Feb 15, 2021, my wife adventurously delivered our latest addition to the Israel family: Trinity Grace Israel, weighing in at 8 lbs 8 oz. Why adventurously, you say? Well…
The baby’s due date was Feb 3, so we were darn near two weeks after the due date. Hoping for a “Valentine’s day baby,” instead, we were met with the intense winter storm that devastated much of TX, freezing pipes and shutting off people’s electricity. Did I mention that we were having a homebirth?
Our midwife eased our concerns as the bad-ass she was with 4-wheel drive and wasn’t going to let anything get in the way of delivering this baby. Our water and electricity held up through the storm, and around lunchtime, Monday, Feb 15, with 2 inches of snow on the ground and 3 degrees Fahrenheit outside, we sent the kids to our neighbors to play and began the process. Around 9:55 pm, Trinity Grace was born.
After a few hours of post-natal care, mom and baby went to sleep (mostly the baby slept).
The following days I was in charge of everything in the house, washing, feeding, playing, and bathing the three other kiddos (6, 4, 1.5 yr old).
I felt run down…understandably. But then it got worse. Finally, after three days, the day my mom was flying in from San Diego, I decided to take a COVID test…which came back positive. Yay!

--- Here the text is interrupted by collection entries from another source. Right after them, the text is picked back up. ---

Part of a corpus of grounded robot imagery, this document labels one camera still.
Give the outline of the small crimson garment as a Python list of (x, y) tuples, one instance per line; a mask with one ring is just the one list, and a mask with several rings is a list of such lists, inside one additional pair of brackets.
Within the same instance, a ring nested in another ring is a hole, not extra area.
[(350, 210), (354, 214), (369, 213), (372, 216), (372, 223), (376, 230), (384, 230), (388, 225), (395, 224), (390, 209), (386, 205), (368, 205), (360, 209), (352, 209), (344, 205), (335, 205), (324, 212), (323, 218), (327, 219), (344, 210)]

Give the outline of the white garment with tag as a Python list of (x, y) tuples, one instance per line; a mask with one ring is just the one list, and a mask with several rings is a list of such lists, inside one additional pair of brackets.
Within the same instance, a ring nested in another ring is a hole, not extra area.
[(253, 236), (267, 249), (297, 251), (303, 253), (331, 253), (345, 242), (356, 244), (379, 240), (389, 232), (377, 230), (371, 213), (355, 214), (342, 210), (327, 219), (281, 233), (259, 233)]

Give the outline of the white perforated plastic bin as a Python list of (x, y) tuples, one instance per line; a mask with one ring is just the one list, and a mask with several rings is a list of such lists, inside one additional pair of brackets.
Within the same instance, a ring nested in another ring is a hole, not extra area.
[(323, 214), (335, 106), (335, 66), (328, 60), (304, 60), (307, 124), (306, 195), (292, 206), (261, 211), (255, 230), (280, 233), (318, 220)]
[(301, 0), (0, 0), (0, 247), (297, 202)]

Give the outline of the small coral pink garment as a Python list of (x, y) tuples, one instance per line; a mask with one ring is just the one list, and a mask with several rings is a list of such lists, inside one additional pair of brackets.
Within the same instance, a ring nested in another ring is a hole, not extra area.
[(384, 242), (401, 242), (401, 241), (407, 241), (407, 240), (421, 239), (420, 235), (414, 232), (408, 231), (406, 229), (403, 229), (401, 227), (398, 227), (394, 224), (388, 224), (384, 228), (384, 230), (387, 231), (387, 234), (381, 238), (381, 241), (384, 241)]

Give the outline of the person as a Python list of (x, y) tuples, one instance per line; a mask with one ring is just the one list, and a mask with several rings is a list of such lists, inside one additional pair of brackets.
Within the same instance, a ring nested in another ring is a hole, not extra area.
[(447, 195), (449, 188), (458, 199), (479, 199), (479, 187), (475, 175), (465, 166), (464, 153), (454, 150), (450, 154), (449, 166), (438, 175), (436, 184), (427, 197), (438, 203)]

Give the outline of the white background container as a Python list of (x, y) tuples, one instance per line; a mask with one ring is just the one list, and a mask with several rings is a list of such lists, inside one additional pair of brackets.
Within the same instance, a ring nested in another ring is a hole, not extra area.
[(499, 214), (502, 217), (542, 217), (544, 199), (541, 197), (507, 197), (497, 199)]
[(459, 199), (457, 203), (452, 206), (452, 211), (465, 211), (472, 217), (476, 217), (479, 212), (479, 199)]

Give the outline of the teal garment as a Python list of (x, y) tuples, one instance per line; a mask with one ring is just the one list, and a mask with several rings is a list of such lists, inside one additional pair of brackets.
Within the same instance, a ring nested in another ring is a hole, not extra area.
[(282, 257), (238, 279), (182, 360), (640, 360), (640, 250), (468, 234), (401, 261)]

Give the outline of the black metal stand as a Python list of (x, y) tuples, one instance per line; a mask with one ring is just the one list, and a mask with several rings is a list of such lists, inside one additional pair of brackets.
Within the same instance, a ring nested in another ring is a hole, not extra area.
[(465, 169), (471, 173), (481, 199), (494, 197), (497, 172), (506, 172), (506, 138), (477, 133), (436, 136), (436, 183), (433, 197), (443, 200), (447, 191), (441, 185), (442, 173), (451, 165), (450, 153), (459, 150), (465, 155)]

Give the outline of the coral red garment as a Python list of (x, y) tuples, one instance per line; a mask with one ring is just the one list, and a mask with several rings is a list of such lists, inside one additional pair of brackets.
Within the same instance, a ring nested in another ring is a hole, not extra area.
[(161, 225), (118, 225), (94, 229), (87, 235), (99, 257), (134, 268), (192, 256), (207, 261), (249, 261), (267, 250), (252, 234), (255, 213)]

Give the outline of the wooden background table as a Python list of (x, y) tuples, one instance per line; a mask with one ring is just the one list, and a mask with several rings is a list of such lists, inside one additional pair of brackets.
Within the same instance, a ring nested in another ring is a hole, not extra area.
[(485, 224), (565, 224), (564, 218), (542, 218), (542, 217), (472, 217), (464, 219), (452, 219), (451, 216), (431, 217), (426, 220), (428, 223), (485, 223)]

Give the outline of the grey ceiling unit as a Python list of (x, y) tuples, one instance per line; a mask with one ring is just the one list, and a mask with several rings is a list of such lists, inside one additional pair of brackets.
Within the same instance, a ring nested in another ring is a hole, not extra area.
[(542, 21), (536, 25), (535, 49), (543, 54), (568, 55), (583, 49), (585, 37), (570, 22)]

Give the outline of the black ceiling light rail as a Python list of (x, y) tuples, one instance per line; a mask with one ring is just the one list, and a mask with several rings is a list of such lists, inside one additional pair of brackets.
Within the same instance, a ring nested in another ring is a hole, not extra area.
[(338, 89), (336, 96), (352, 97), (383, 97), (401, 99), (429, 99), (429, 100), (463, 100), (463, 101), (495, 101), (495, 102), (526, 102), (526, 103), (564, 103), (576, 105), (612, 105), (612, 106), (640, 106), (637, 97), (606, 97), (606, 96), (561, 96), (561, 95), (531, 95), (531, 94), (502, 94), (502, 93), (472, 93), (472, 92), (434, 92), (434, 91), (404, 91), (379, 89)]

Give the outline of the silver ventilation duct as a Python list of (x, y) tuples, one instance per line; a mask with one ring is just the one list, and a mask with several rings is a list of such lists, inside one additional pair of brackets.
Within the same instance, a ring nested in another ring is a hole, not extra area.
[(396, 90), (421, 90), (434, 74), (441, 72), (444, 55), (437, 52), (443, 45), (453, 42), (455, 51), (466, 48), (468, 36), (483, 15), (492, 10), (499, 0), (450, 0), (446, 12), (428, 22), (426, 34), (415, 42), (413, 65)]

I called my mother immediately and told her to cancel her flight. Thus began the 2-week stay-at-home orders for the entire family. We think Monica picked it up first, then the kids, then me last, based on varying symptoms across the board. The worst part, not letting the kids leave the house to see or play with friends (especially in the snow). Best part…I couldn’t smell a single diaper (true story).
Life has somewhat normalized since. Mom came to visit. Monica and the kids have been discovering their new routines. I have been back in my office delivering Virtual keynotes and working with my coaching clients. Smell and taste have come back.
What’s the takeaway here? First, my wife taught me that the word, “patience” translates from Latin into “slow-intentional-suffering.”
Slow-intentional-suffering ! And when you think about it, how true is that.
Contracting COVID wasn’t the hard part. Having the baby in a snowstorm wasn’t the hard part. Handling all of it at the same time WAS the hard part.
But, we couldn’t change it. You can’t rush a baby to come. You can’t force a city to thaw out. You can’t expedite COVID quarantine. All of those things were out of our control. And the only way through it…slow-intentional-suffering.
Being willing to be with the complex parts of life, not wishing they were any different (because they aren’t), and welcoming the learning.
When we resist life, we don’t receive the lessons.
When we say, “this shouldn’t be,” we cut off the awareness that can find the lesson and gift in an experience.
While those two weeks were tough for our family, #1) We spent some much-valued time together welcoming this new life into the world. #2) We were blessed with the community dropping off food at our front doorstep. #3) They created one heck of a story I got to share with you today.
Thanks to all for listening.
How have you experienced “patience” -or- slow-intentional-suffering in a meaningful/powerful way?